EXERCISE DATA:
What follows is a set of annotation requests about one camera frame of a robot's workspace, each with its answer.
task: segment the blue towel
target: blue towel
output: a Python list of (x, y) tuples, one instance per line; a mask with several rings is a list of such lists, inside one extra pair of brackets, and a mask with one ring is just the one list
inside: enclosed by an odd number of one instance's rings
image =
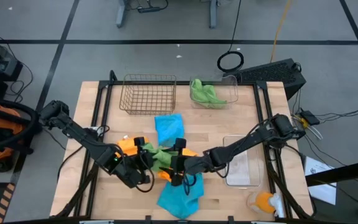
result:
[[(179, 219), (185, 219), (197, 212), (198, 199), (204, 195), (204, 181), (201, 173), (196, 174), (196, 178), (196, 184), (190, 187), (189, 195), (186, 195), (183, 185), (174, 187), (167, 182), (157, 205)], [(193, 183), (192, 176), (188, 175), (188, 179), (190, 183)]]
[(185, 127), (180, 114), (156, 116), (154, 121), (159, 146), (172, 147), (177, 138), (185, 137)]

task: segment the green cloth
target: green cloth
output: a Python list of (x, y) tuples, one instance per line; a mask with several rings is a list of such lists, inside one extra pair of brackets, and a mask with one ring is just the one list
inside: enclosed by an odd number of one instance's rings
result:
[(191, 99), (211, 109), (222, 109), (227, 101), (216, 97), (215, 88), (212, 85), (204, 85), (198, 78), (191, 83)]
[(143, 149), (148, 150), (149, 152), (155, 154), (153, 159), (155, 159), (152, 171), (161, 171), (160, 167), (169, 168), (171, 166), (171, 157), (177, 156), (178, 152), (166, 152), (163, 147), (158, 147), (154, 149), (151, 143), (147, 143), (143, 146)]

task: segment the concrete floor
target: concrete floor
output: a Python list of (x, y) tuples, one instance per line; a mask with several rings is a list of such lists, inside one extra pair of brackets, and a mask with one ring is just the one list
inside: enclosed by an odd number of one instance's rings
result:
[[(144, 39), (230, 39), (236, 19), (237, 0), (218, 8), (218, 26), (209, 29), (208, 3), (197, 0), (169, 0), (160, 12), (139, 14), (129, 11), (122, 28), (115, 26), (118, 2), (80, 0), (67, 35), (62, 35), (73, 4), (77, 0), (0, 0), (0, 36), (7, 40), (56, 40), (11, 44), (17, 58), (34, 73), (34, 81), (24, 92), (23, 104), (35, 108), (45, 81), (50, 78), (46, 103), (60, 99), (76, 106), (82, 81), (105, 80), (113, 69), (118, 79), (127, 73), (171, 73), (179, 80), (190, 77), (219, 78), (216, 60), (227, 44), (65, 44), (59, 40), (144, 40)], [(237, 25), (237, 40), (272, 40), (282, 16), (285, 0), (243, 1)], [(346, 1), (358, 27), (358, 1)], [(153, 0), (163, 6), (163, 0)], [(279, 40), (357, 40), (340, 1), (293, 1)], [(270, 44), (234, 45), (245, 57), (243, 68), (269, 62)], [(275, 59), (293, 58), (300, 62), (307, 84), (302, 88), (301, 106), (314, 113), (344, 113), (358, 109), (358, 45), (278, 45)], [(227, 60), (227, 67), (235, 64)], [(24, 69), (19, 77), (29, 81)], [(345, 164), (358, 162), (358, 116), (318, 126), (324, 140), (315, 143)], [(66, 138), (58, 131), (55, 137)], [(298, 142), (301, 152), (318, 159), (307, 142)], [(6, 222), (47, 218), (55, 192), (57, 169), (63, 150), (42, 133), (32, 142), (35, 152), (27, 156), (17, 183)], [(340, 164), (318, 154), (334, 167)], [(0, 174), (9, 182), (12, 172)], [(358, 198), (358, 183), (339, 186)], [(337, 205), (316, 201), (318, 216), (325, 220), (357, 222), (358, 204), (341, 192)]]

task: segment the wooden table
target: wooden table
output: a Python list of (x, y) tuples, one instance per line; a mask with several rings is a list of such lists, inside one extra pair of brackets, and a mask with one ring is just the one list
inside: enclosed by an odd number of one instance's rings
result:
[[(112, 88), (111, 104), (107, 125), (110, 131), (104, 142), (116, 142), (123, 136), (147, 136), (154, 146), (157, 145), (157, 133), (153, 116), (131, 116), (119, 109), (122, 86)], [(81, 126), (91, 124), (94, 100), (98, 82), (83, 82), (76, 106), (74, 120)], [(212, 147), (221, 146), (223, 137), (231, 134), (246, 134), (258, 123), (254, 92), (251, 86), (239, 86), (239, 100), (229, 110), (193, 109), (190, 104), (188, 86), (177, 86), (175, 113), (181, 113), (185, 125), (185, 138), (188, 148), (201, 153)], [(262, 91), (260, 101), (267, 117)], [(290, 115), (282, 83), (268, 83), (268, 93), (273, 114)], [(103, 111), (101, 105), (99, 121)], [(297, 148), (295, 140), (288, 144)], [(65, 157), (80, 145), (69, 140)], [(260, 190), (269, 191), (264, 152), (262, 145), (255, 146), (259, 155), (261, 184), (259, 187), (238, 189), (228, 187), (216, 174), (204, 174), (204, 196), (200, 198), (200, 209), (189, 220), (227, 220), (234, 216), (236, 221), (273, 220), (273, 215), (261, 215), (253, 212), (246, 205), (248, 196)], [(50, 214), (57, 214), (74, 194), (80, 181), (81, 168), (85, 150), (72, 157), (63, 167), (57, 184), (55, 198)], [(300, 157), (290, 149), (282, 150), (282, 163), (287, 187), (296, 201), (309, 214), (313, 213), (305, 175)], [(117, 177), (109, 176), (100, 170), (95, 192), (92, 218), (113, 220), (144, 220), (151, 215), (153, 220), (175, 220), (166, 210), (157, 205), (158, 197), (166, 181), (157, 179), (149, 193), (129, 189)], [(85, 214), (88, 193), (84, 194), (81, 214)]]

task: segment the white paper
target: white paper
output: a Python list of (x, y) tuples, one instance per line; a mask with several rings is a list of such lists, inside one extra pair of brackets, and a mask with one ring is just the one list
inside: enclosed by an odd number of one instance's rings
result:
[[(316, 174), (318, 172), (333, 169), (331, 166), (327, 166), (320, 161), (306, 157), (305, 175)], [(336, 188), (328, 184), (322, 184), (318, 186), (309, 187), (310, 195), (314, 198), (322, 200), (324, 202), (335, 205), (336, 203)]]

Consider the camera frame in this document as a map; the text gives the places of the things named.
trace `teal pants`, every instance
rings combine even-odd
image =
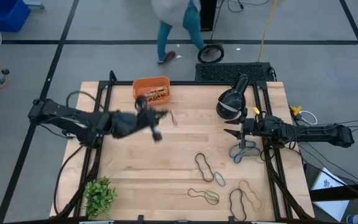
[[[204,48],[204,41],[201,36],[200,14],[191,0],[185,13],[183,27],[189,32],[190,39],[197,46],[198,50]],[[159,61],[163,61],[165,55],[167,54],[165,48],[167,46],[167,39],[171,30],[171,25],[165,23],[164,21],[160,22],[160,30],[157,37],[157,53]]]

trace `black mat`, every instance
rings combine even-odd
[[[273,82],[270,63],[213,63],[196,65],[196,81],[234,83],[240,73],[246,73],[251,83],[256,81]]]

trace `person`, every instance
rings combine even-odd
[[[159,65],[176,57],[174,51],[166,52],[167,39],[173,26],[183,26],[198,50],[204,48],[200,24],[200,0],[152,0],[153,9],[160,19],[157,37],[157,54]]]

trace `wooden tabletop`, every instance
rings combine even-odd
[[[98,82],[84,82],[81,90],[96,96]],[[117,140],[105,136],[99,167],[99,178],[111,179],[118,197],[110,214],[100,219],[136,220],[144,215],[145,220],[193,220],[226,221],[230,213],[229,194],[238,188],[242,179],[264,202],[264,209],[255,212],[252,204],[243,197],[247,220],[274,220],[271,194],[265,164],[259,156],[244,157],[239,164],[229,157],[229,149],[236,139],[223,131],[224,128],[239,129],[239,126],[224,124],[216,113],[219,95],[228,86],[172,86],[170,102],[155,106],[158,109],[171,109],[178,126],[174,127],[170,117],[161,120],[158,129],[163,140],[154,143],[150,129],[145,129],[125,139]],[[283,83],[268,83],[272,111],[275,116],[291,123],[287,98]],[[255,100],[252,87],[246,93],[249,117],[255,116]],[[263,104],[263,93],[260,91]],[[80,95],[77,108],[92,111],[94,102]],[[131,86],[114,86],[110,110],[135,111]],[[261,138],[247,136],[247,140],[257,143],[262,149]],[[78,148],[76,140],[69,141],[64,161]],[[197,153],[205,154],[213,172],[220,172],[226,181],[220,187],[216,181],[205,182],[195,162]],[[300,156],[288,149],[282,149],[282,162],[289,191],[297,202],[311,216],[314,216],[311,200],[303,172]],[[78,188],[85,150],[77,154],[62,172],[58,188],[58,209],[61,210]],[[210,205],[202,197],[187,195],[190,188],[212,190],[219,194],[217,205]],[[244,188],[256,209],[261,204]],[[281,192],[277,189],[281,214],[284,206]],[[239,192],[232,195],[234,214],[244,218],[239,203]]]

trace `green plant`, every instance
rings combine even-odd
[[[86,216],[95,219],[99,215],[106,215],[111,203],[116,199],[116,189],[109,188],[110,180],[103,177],[101,180],[88,182],[85,187]]]

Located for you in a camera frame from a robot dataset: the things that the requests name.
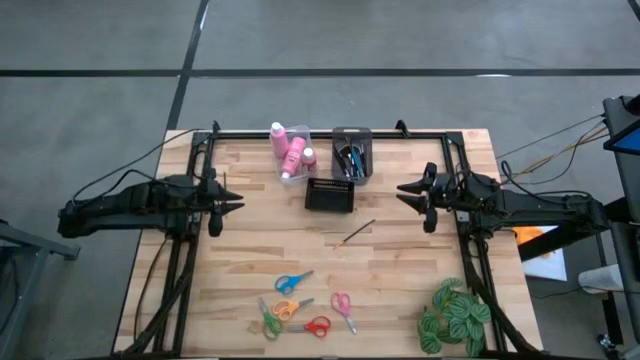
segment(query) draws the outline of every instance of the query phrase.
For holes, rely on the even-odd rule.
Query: scissors
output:
[[[313,274],[313,270],[307,271],[302,275],[282,275],[276,280],[276,290],[280,291],[284,295],[289,295],[293,292],[293,288],[298,283],[309,275]]]
[[[331,307],[333,310],[339,312],[344,319],[347,320],[347,325],[353,333],[356,334],[356,325],[351,319],[351,298],[346,293],[333,293],[331,294]]]
[[[262,332],[264,333],[264,336],[268,340],[277,339],[278,335],[280,335],[280,331],[282,331],[282,323],[269,313],[267,304],[264,303],[264,300],[261,297],[258,298],[258,305],[260,306],[260,311],[262,311],[262,316],[264,316],[264,324],[262,324]]]
[[[317,337],[325,337],[331,327],[331,320],[326,316],[317,316],[305,325],[289,326],[289,332],[305,332],[308,331]]]
[[[312,302],[313,302],[313,298],[303,300],[300,302],[282,300],[273,306],[273,313],[278,315],[280,320],[287,321],[291,319],[291,315],[293,315],[294,311],[298,310],[299,308],[305,305],[309,305]]]

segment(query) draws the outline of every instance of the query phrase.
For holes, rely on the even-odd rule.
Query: leaf
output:
[[[448,279],[444,279],[444,281],[442,282],[442,286],[446,286],[452,289],[455,289],[457,287],[462,286],[462,280],[458,279],[458,278],[448,278]]]
[[[480,340],[474,340],[469,338],[467,340],[467,345],[465,346],[465,350],[467,351],[468,357],[478,357],[480,355],[480,351],[484,349],[484,338]]]
[[[484,327],[472,317],[467,318],[467,330],[473,340],[481,340],[484,336]]]
[[[461,319],[466,319],[469,317],[471,306],[473,306],[474,304],[469,300],[469,298],[463,295],[464,294],[460,293],[459,296],[456,296],[455,299],[449,301],[447,307],[451,309],[451,314],[453,314],[453,316]]]
[[[471,316],[480,323],[486,323],[491,321],[491,310],[487,304],[473,304],[471,306]]]
[[[442,343],[435,334],[424,333],[420,336],[420,348],[427,354],[437,354],[442,350]]]
[[[444,318],[447,319],[447,321],[451,319],[455,319],[455,315],[453,315],[453,312],[451,311],[450,306],[447,306],[444,310],[442,310],[442,316],[444,316]]]
[[[447,303],[447,301],[449,301],[450,296],[451,296],[451,289],[447,286],[436,291],[436,293],[433,294],[433,299],[432,299],[433,307],[436,308],[438,311],[442,312],[442,310],[445,307],[445,304]]]
[[[469,330],[464,320],[453,318],[449,321],[449,335],[454,339],[464,339],[469,336]]]
[[[449,334],[449,328],[440,328],[438,331],[438,339],[445,344],[457,344],[462,341],[462,339],[454,339]]]
[[[470,302],[471,304],[477,304],[477,303],[478,303],[478,301],[476,300],[475,296],[473,296],[473,295],[471,295],[471,294],[469,294],[469,293],[461,293],[461,292],[458,292],[458,296],[460,296],[460,297],[465,297],[465,298],[469,299],[469,302]]]
[[[418,321],[418,334],[423,333],[437,333],[440,329],[440,320],[436,317],[436,314],[425,312],[422,315],[420,321]]]

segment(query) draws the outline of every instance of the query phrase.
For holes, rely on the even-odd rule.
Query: gray floor
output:
[[[0,68],[179,68],[198,3],[4,1]],[[639,32],[629,5],[613,0],[212,1],[194,67],[634,67]],[[276,120],[388,128],[404,119],[415,128],[488,128],[501,154],[601,113],[603,98],[638,93],[639,80],[192,79],[178,128],[208,127],[214,119],[226,129],[263,129]],[[176,84],[169,78],[0,78],[0,217],[59,238],[56,210],[75,190],[160,141]],[[592,125],[508,160],[519,169]],[[530,179],[551,177],[567,161]],[[153,173],[156,162],[151,157],[137,168]],[[563,178],[534,189],[581,189],[603,202],[622,194],[613,156],[598,143],[581,148]],[[77,262],[52,258],[20,357],[107,354],[137,240],[136,232],[103,232],[75,241],[82,246]],[[579,272],[599,265],[595,242],[567,248],[566,261],[569,282],[530,279],[531,292],[574,288]],[[576,293],[533,303],[545,349],[602,357],[593,341],[605,331],[599,298]],[[624,306],[620,312],[625,320]]]

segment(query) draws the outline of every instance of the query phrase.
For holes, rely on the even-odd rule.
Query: green leafy plant
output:
[[[427,354],[442,350],[442,343],[458,344],[467,341],[466,352],[476,357],[484,349],[484,326],[491,321],[489,306],[480,304],[478,299],[466,292],[454,289],[462,287],[462,280],[448,278],[433,294],[432,304],[437,311],[427,311],[418,320],[420,347]]]

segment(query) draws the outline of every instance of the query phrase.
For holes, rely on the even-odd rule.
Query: white bucket
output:
[[[602,293],[607,290],[624,290],[618,264],[581,272],[578,275],[578,284],[582,286],[582,290],[590,294]]]

PROBLEM:
All lines from the one with "Query: gray floor" to the end of the entries above are to be written out exactly, the first and last included.

ANSWER SECTION:
Query: gray floor
output:
[[[0,68],[179,68],[198,3],[4,1]],[[639,32],[629,5],[613,0],[212,1],[194,67],[634,67]],[[276,120],[388,128],[404,119],[415,128],[488,128],[501,154],[601,113],[603,98],[638,93],[639,80],[192,79],[178,128],[208,127],[214,119],[226,129],[263,129]],[[176,84],[169,78],[0,78],[0,217],[59,238],[56,210],[75,190],[160,141]],[[592,125],[508,160],[519,169]],[[530,179],[551,177],[567,161]],[[153,173],[156,162],[151,157],[137,168]],[[563,178],[534,189],[581,189],[603,202],[622,194],[613,156],[598,143],[581,148]],[[77,262],[52,258],[20,357],[107,354],[137,240],[136,232],[103,232],[75,241],[82,246]],[[579,272],[599,265],[595,242],[567,248],[566,261],[569,282],[530,279],[531,292],[574,288]],[[576,293],[533,303],[545,349],[602,357],[593,341],[605,331],[599,298]],[[624,306],[620,312],[625,320]]]

segment(query) draws the outline of every instance of the query phrase.
For holes, rely on the even-odd rule.
Query: green leafy plant
output:
[[[427,354],[442,350],[442,343],[458,344],[467,341],[466,352],[476,357],[484,349],[484,326],[491,321],[489,306],[480,304],[478,299],[466,292],[454,289],[462,287],[462,280],[448,278],[433,294],[432,304],[437,311],[427,311],[418,320],[420,347]]]

segment(query) draws the outline of every instance of the query phrase.
For holes, rely on the even-odd rule.
Query: white bucket
output:
[[[602,293],[607,290],[624,290],[618,264],[581,272],[578,275],[578,284],[582,286],[582,290],[590,294]]]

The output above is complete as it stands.